● What is expected: Once the pictures are set aside, transcribe the remaining data exactly.

START Dataset excerpt

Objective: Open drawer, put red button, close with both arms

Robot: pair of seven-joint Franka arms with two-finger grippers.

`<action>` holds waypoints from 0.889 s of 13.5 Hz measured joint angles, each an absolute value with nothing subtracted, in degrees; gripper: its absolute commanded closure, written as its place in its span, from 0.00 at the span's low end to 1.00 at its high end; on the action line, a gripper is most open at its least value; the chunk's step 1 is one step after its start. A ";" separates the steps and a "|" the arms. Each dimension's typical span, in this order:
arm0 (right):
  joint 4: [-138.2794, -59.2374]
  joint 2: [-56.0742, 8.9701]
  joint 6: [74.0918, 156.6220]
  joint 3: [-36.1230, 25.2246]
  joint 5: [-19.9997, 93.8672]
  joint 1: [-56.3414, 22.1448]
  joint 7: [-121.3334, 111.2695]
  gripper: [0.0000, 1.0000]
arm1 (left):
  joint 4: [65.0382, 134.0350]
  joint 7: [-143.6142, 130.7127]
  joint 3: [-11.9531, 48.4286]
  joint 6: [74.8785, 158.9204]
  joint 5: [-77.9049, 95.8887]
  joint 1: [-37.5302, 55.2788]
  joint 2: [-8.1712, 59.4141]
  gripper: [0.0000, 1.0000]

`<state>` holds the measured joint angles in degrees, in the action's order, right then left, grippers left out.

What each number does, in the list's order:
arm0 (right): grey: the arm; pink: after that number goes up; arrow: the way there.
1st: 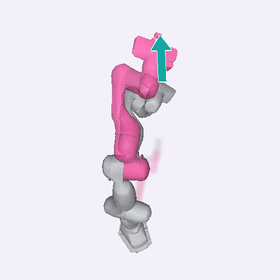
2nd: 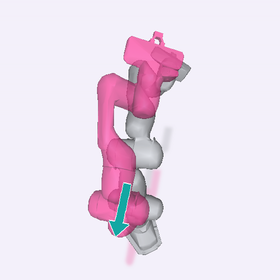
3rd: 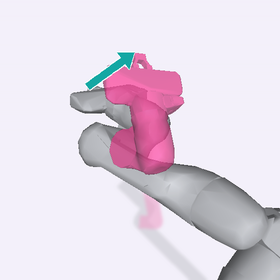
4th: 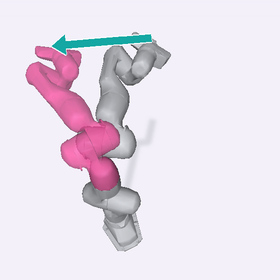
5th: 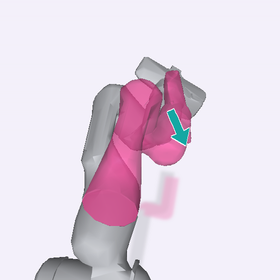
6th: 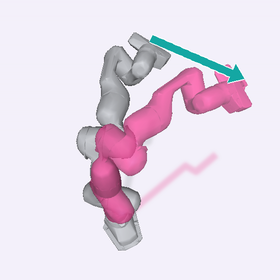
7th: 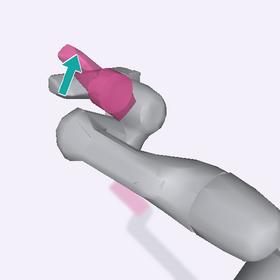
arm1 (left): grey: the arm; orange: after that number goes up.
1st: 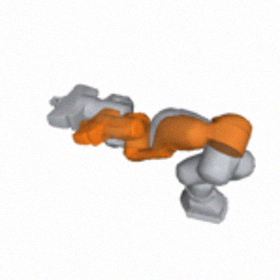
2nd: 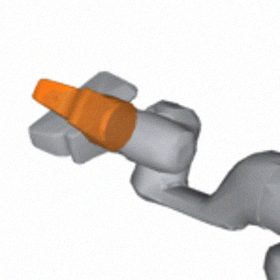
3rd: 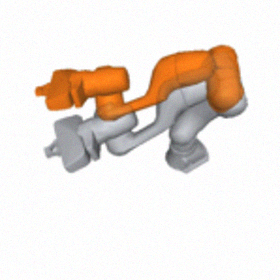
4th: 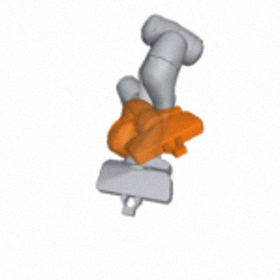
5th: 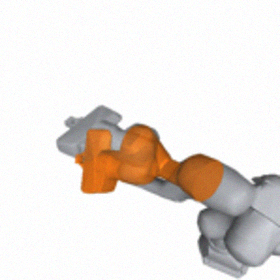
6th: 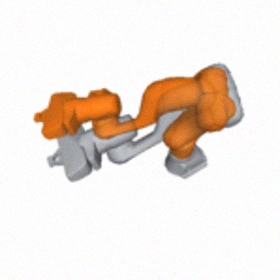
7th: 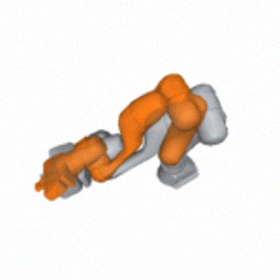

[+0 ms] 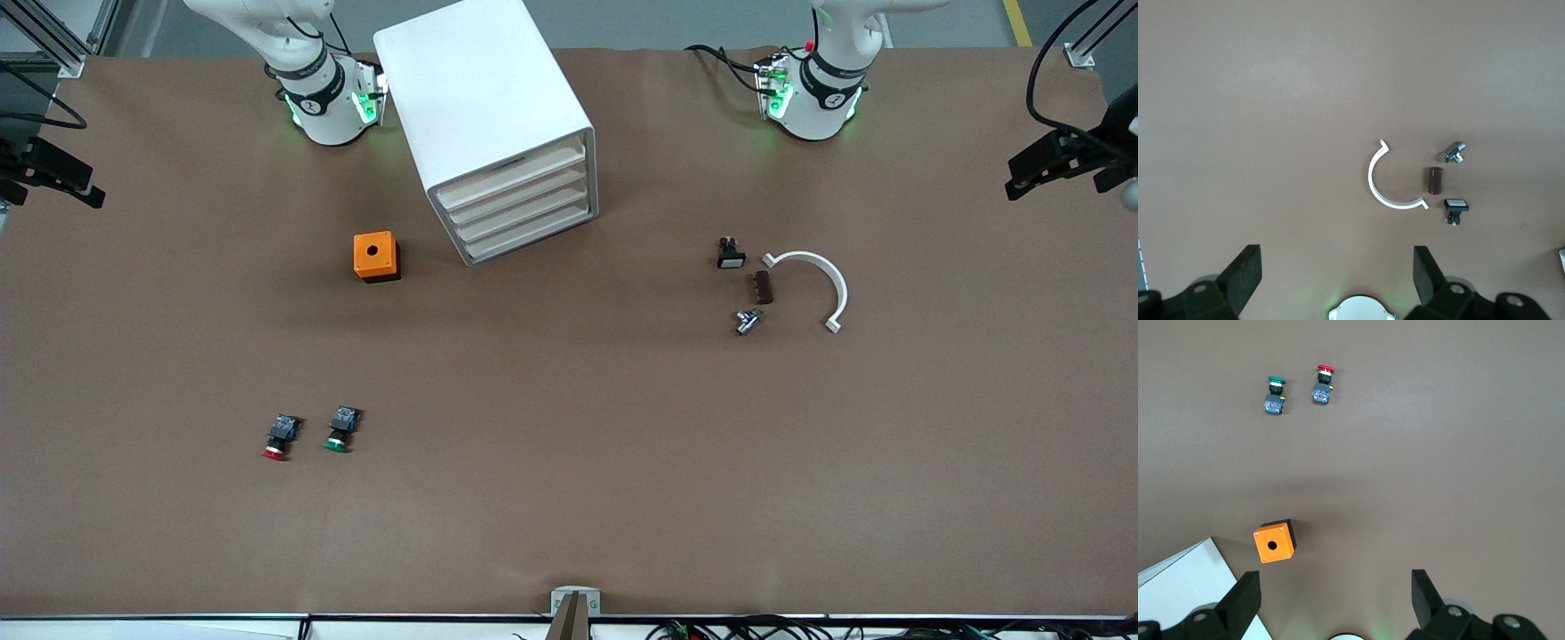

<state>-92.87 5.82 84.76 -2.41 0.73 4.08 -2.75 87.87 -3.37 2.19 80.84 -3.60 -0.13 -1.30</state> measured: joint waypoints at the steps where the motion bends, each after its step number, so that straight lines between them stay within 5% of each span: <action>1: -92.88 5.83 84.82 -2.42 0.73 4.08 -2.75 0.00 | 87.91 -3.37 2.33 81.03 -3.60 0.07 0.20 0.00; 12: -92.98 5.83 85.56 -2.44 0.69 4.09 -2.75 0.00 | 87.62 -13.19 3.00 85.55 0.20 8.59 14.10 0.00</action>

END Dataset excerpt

● Finished task:
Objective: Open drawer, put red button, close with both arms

Robot: pair of seven-joint Franka arms with two-finger grippers.

`<action>` holds waypoints from 0.889 s of 13.5 Hz measured joint angles, each an absolute value with nothing subtracted, in degrees; gripper: its absolute commanded closure, written as its place in its span, from 0.00 at the span's low end to 1.00 at its high end; on the action line, a gripper is most open at its least value; the chunk's step 1 is one step after its start. A ";" separates the steps and a "|" the arms. Each dimension's typical span, in this order:
arm0 (right):
  joint 4: [-138.2794, -59.2374]
  joint 2: [-56.0742, 8.9701]
  joint 6: [74.0918, 156.6220]
  joint 3: [-36.1230, 25.2246]
  joint 5: [-19.9997, 93.8672]
  joint 1: [-56.3414, 22.1448]
  joint 7: [-121.3334, 111.2695]
  gripper: [0.0000, 1.0000]
arm1 (left):
  joint 4: [65.0382, 134.0350]
  joint 7: [-143.6142, 130.7127]
  joint 3: [-11.9531, 48.4286]
  joint 6: [74.8785, 158.9204]
  joint 5: [-77.9049, 95.8887]
  joint 1: [-37.5302, 55.2788]
  joint 2: [-8.1712, 59.4141]
  gripper: [0.0000, 1.0000]

`<state>` holds the measured joint angles in degrees, in the action's order, right then left, grippers left out.

What each number does, in the list's order:
arm0 (right): grey: the arm; pink: after that number goes up; arrow: the way there.
1st: 
2nd: 
3rd: 
4th: 
5th: 
6th: 
7th: 
arm1 (left): grey: the arm; orange: after that number goes up.
1st: 
2nd: 
3rd: 
4th: 
5th: 
6th: 
7th: 

[+0 ms] 

<state>-92.87 5.82 84.76 -2.41 0.73 4.08 -2.75 87.87 -3.37 2.19 80.84 -3.60 -0.13 -1.30</state> measured: joint waypoints at the steps where the motion bends, each after its step number, so that straight lines between them stay within 5% of each span: <action>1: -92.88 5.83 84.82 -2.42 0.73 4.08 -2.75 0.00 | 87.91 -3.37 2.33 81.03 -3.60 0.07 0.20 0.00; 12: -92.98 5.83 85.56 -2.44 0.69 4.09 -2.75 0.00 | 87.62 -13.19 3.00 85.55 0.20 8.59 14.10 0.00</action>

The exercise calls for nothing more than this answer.